■ Activity
For this exercise, retype all the data exactly and exclude every image.

■ Exercise data
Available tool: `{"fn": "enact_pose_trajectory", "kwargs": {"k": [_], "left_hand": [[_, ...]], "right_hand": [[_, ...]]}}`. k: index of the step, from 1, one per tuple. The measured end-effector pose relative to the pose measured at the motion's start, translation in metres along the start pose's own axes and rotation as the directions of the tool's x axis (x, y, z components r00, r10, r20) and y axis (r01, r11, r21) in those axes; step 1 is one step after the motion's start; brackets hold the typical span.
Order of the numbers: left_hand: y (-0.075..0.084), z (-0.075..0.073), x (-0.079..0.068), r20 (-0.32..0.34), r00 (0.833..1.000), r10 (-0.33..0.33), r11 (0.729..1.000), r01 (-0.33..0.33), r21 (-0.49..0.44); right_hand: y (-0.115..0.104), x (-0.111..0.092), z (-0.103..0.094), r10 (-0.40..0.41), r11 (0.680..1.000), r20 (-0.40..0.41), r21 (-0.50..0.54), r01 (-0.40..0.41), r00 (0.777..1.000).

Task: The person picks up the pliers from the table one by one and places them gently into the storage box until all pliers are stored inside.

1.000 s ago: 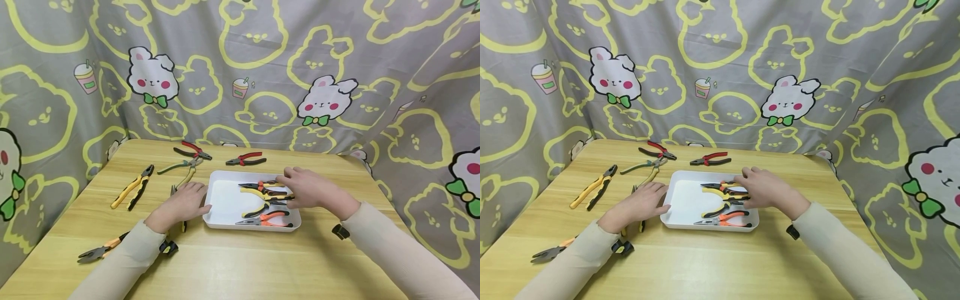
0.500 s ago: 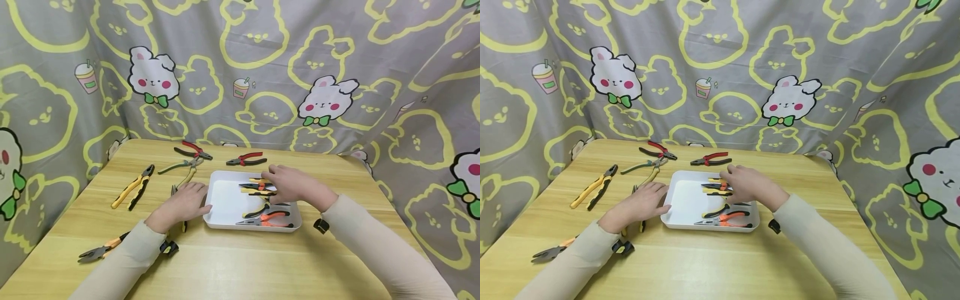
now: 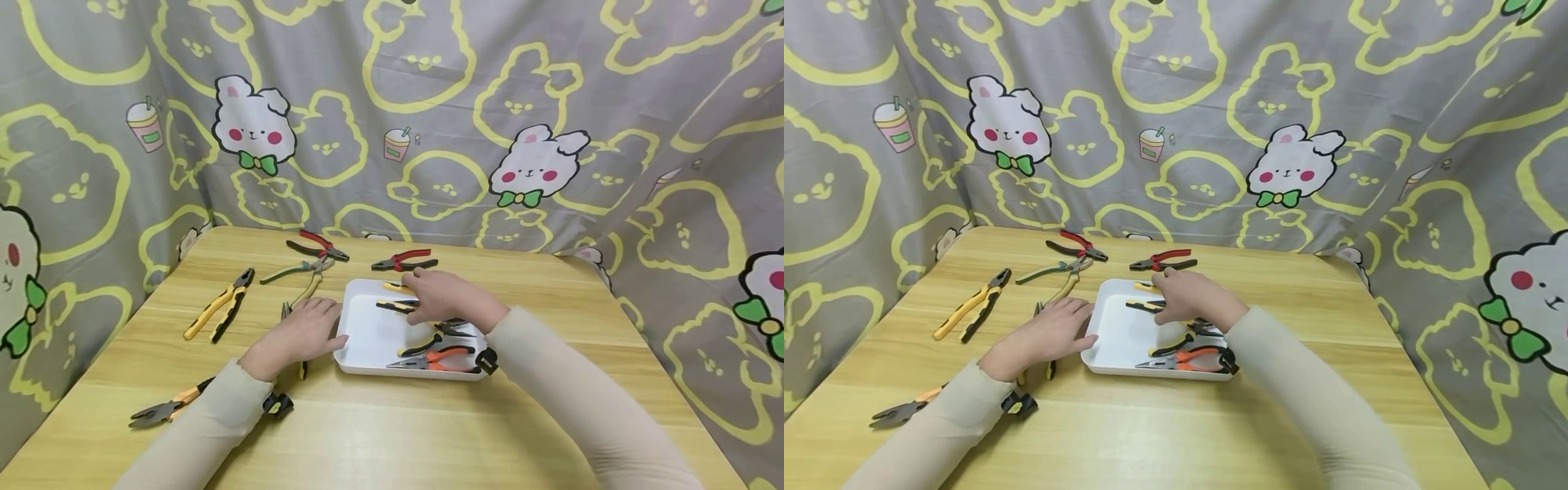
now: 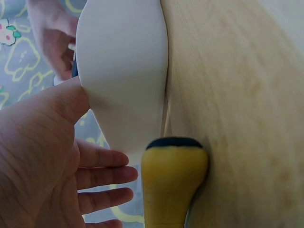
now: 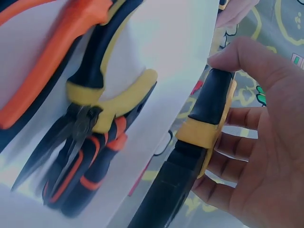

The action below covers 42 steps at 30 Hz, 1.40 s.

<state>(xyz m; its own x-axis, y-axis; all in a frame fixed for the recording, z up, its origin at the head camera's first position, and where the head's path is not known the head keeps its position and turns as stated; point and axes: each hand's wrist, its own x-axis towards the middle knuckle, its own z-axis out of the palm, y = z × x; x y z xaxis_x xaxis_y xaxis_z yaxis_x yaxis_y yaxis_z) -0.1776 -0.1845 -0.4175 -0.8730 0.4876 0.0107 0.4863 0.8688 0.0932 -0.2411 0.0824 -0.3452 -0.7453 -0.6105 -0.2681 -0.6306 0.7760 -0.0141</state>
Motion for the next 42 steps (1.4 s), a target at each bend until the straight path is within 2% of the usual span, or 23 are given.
{"fn": "enact_pose_trajectory", "kwargs": {"k": [8, 19, 26, 39, 42], "left_hand": [[0.002, 0.0, 0.002, -0.001, 1.0, 0.001, 1.0, -0.001, 0.012], [0.003, 0.0, 0.002, 0.024, 1.0, -0.011, 1.0, 0.01, 0.005], [0.005, 0.001, 0.003, 0.016, 1.0, -0.001, 1.0, 0.001, 0.019], [0.001, 0.0, 0.002, 0.014, 1.0, -0.006, 0.999, 0.006, 0.036], [0.0, 0.0, 0.002, 0.013, 1.0, -0.008, 0.999, 0.007, 0.036]], "right_hand": [[-0.007, 0.024, 0.004, 0.049, 0.991, 0.054, 0.12, -0.055, 0.997], [-0.026, 0.05, 0.016, 0.121, 0.978, 0.105, 0.156, -0.136, 0.987], [-0.033, 0.061, 0.023, 0.167, 0.963, 0.139, 0.192, -0.191, 0.976], [-0.043, 0.068, 0.02, 0.18, 0.976, 0.125, 0.098, -0.193, 0.976], [-0.045, 0.068, 0.02, 0.174, 0.981, 0.142, 0.062, -0.184, 0.974]]}}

■ Answer box
Available tool: `{"fn": "enact_pose_trajectory", "kwargs": {"k": [_], "left_hand": [[_, ...]], "right_hand": [[_, ...]]}}`. k: index of the step, from 1, one per tuple. The measured end-effector pose relative to the pose measured at the motion's start, translation in metres along the start pose's own axes and rotation as the directions of the tool's x axis (x, y, z components r00, r10, r20) and y axis (r01, r11, r21) in those axes; step 1 is one step after the motion's start; brackets hold the typical span.
Order of the numbers: left_hand: y (-0.075..0.084), z (-0.075..0.073), x (-0.079..0.068), r20 (-0.32..0.34), r00 (0.833..1.000), r10 (-0.33..0.33), r11 (0.729..1.000), r01 (-0.33..0.33), r21 (-0.49..0.44); right_hand: y (-0.115..0.104), x (-0.111..0.092), z (-0.103..0.094), r10 (-0.40..0.41), r11 (0.680..1.000), r20 (-0.40..0.41), r21 (-0.50..0.54), r01 (-0.40..0.41), r00 (0.777..1.000).

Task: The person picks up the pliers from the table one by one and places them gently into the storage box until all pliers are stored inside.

1.000 s ago: 
0.500 s ago: 
now: 
now: 
now: 

The action below covers 42 steps at 30 Hz, 1.40 s.

<state>(xyz m; its own x-axis, y-axis; all in a frame fixed for the recording, z up, its origin at the head camera's first position, and where the head's path is not known the head keeps its position and turns as stated; point and axes: each hand's wrist, its own x-axis towards the middle knuckle, its own z-axis out of the palm, y = z × x; x y z xaxis_x xaxis_y xaxis_z yaxis_x yaxis_y yaxis_z) -0.1776 -0.1845 -0.4175 -0.8730 0.4876 0.0107 0.4863 0.8688 0.0932 -0.2411 0.0824 -0.3452 -0.7453 -0.6105 -0.2681 -0.6306 0.7760 -0.0141</state>
Motion for the next 42 steps (1.4 s), a target at each bend until the straight path is within 2% of the usual span, or 23 are given.
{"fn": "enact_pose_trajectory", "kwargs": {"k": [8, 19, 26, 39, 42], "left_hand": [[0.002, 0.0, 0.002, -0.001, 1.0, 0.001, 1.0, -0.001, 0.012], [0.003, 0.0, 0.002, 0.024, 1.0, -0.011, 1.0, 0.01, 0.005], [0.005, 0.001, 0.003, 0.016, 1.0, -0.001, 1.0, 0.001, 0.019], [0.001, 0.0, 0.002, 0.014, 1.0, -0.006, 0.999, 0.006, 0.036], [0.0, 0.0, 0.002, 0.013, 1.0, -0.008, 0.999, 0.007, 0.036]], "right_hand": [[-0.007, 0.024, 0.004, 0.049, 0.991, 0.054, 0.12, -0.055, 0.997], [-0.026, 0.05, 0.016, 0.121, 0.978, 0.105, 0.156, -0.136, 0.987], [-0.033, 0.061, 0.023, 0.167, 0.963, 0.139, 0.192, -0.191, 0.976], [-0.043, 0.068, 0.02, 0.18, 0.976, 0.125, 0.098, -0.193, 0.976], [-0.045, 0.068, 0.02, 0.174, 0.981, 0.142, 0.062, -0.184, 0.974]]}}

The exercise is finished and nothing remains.